Just as its two predecessors, the DSM-5 continues to use the poly- thetic classification principle in an as rigorous way as ever. As such, it is more than likely that two individuals with the same diagnosis have only a few, and occasionally no, traits in common. For instance, in the case of schizophrenia it might be that one individual obtains the diagnosis due to having hallucinations and disorganized speech, and another because of delusions and negative symptoms (i.e., diminished emotional expression or avolition) (see DSM-5, p. 99). In major depressive disorder, it is possible that one individual is diagnosed due to the presence of depressed mood, weight loss, insomnia, psychomotor agitation, and fatigue, while another is given the same diagnosis due to the presence of diminished interest in most daily activities, recurrent thoughts of death, diminished ability to concentrate, feelings of worthlessness, and hypersomnia (see: DSM-5, pp. 160-161): one disorder, two entirely different symptom profiles. Indeed, for the majority of DSM diagnoses patients with entirely different symptom profiles might be classified in the same disorder category. Such rigorous application of the polythetic classification principle might function as a source of unreliability. Moreover, Lilienfeld and Marino (1999, p. 400) suggest that notwithstanding the use of diagnostic checklists in the DSM, disorder categories function as “Roschian concepts.” This means that based on the disorder criteria, diagnosticians try to agree on “an ideal mental prototype that embodies the central features of the category.” Yet as the polythetic principle is applied it is quite likely that different diagnosticians consider different features as central to a disorder. This might bring them to building a different diagnosis for the same individual.[2]
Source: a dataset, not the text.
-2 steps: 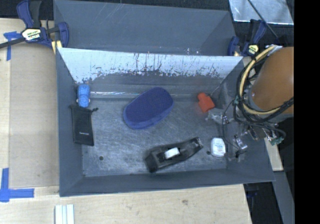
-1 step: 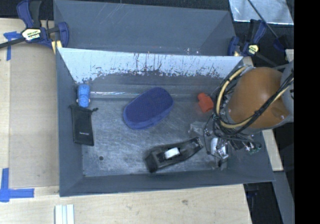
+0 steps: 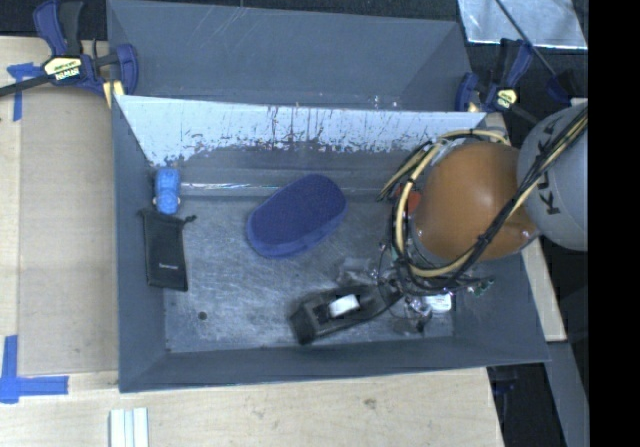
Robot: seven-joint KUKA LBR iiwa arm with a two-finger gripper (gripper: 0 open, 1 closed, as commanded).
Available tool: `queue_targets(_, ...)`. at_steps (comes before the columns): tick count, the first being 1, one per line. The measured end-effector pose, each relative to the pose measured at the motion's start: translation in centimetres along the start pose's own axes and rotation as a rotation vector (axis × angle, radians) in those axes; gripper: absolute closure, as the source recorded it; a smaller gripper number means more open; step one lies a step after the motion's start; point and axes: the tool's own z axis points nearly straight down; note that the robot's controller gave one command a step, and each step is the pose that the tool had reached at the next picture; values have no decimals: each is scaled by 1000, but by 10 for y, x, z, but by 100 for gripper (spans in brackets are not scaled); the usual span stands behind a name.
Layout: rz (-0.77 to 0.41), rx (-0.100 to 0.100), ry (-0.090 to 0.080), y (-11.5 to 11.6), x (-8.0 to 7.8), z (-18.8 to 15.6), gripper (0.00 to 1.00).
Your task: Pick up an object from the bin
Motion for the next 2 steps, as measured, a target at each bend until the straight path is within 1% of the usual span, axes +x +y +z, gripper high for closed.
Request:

Given the fact that since the DSM-III the American Psychiatric Association defines all mental disorders in purely descriptive terms, such an extreme polythetic approach is rather paradoxical. In the DSM-III it was argued that for most mental disorders the etiology was actually unknown, which gave rise to the well-known descriptive approach: “the definitions of the disorders generally consist of description of the clinical features of the disorders. [ ... ] This descriptive approach is also used in the division of the mental disorders into diagnostic classes. All of the disorders without known etiology or pathophysiological process are grouped together on the basis of shared clinical features” (DSM-III, p. 7). Following this logic, one would expect that disorder descriptions build on a common set of mandatory symptoms and that variation is only possible in terms of additional features. Indeed, if a disorder is nothing more than the sum of specific symptoms, irrespective of its underlying processes and etiology, one would expect that in two individuals with the same diagnosis, common symptoms prevail. However, this is not the case in the DSM. The examples of schizophrenia and major depressive disorder show that two individuals with the same diagnosis might not actually share any symptoms at all. This brings us to the paradox: if disorders are defined based on the presence of a specific number of descriptive features only, how is it possible for two individuals to have the same disorder if they have none of the clinical features in common? This paradox has important consequences in terms of the validity of a DSM diagnosis. Diagnostic categories can only be considered as valid if the constituent cases are sufficiently alike and mutually coherent, referring to a similar underlying clinical reality. Extreme polythetic classification weakens diagnostic coherency, thus undermining diagnostic validity.

  • [1] Good discussions of power and discipline in contemporary psy-professions can be found in the works of Ian Parker (2010) and Nikolas Rose (1996, 1999).
  • [2] Thusly so, Westen’s (2012) plea for a return to explicit prototype-based diagnosis as an alternativeshould be taken seriously.